Her parents were opposed to her desire to enter religious life but she nonetheless entered the Third Order of Saint Francis in 1850.
Alongside eight other women she joined and took the name of "Maria Theresia". She established the Sisters of Saint Francis of Perpetual Adoration on 20 July 1863.
During the war years of 1870-1871, eight hundred wounded soldiers were cared for by the Sisters from Olpe. Mother Maria Theresia decided to begin a new foundation in North America.
The first missionaries arrived in Lafayette, Indiana, in December 1875 and began their work of caring for the sick.

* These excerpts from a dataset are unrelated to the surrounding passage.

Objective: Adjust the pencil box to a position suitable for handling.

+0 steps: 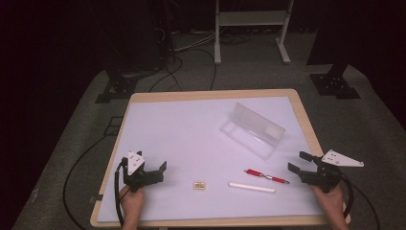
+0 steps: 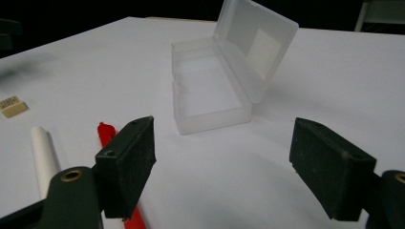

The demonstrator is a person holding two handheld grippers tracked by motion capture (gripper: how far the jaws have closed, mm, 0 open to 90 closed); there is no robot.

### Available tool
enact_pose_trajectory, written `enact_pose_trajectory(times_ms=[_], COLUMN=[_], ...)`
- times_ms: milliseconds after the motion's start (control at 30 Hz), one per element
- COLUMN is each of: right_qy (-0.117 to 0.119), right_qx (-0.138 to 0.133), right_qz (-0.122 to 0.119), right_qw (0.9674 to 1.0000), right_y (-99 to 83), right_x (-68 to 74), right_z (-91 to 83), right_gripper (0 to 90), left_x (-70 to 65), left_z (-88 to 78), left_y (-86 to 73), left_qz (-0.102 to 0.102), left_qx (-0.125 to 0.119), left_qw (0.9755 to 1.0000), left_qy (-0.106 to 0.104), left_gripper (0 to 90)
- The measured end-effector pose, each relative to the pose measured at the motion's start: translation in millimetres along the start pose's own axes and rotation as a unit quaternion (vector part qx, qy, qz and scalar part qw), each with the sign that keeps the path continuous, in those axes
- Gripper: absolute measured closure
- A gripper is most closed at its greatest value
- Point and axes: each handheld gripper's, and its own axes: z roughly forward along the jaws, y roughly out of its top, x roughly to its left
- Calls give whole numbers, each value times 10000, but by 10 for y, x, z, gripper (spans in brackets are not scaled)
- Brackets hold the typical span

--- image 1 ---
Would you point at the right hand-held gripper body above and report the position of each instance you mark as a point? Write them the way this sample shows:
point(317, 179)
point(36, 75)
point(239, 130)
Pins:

By 1882 legal restrictions in Germany had eased, and new members were again admitted. Bonzel died on February 6, 1905 at Olpe. The order at the time of her death had 73 branches in Germany and 49 in North America.
The cause of beatification commenced under Pope John XXIII on 18 September 1961 which bestowed on her the title of Servant of God.
The Positio – which documented her life of heroic virtue – was submitted to the Congregation for the Causes of Saints which led to Pope Benedict XVI"s declaration of Bonzel to be Venerable on 27 March 2010. An investigation into a presumed miracle took place in 2001 and Pope Francis approved the miracle on 27 March 2013.
Cardinal Angelo Amato – on behalf of Pope Francis – presided over the beatification on 10 November 2013. The miracle involved the cure of a 4-year-old boy in Colorado Springs, Colorado.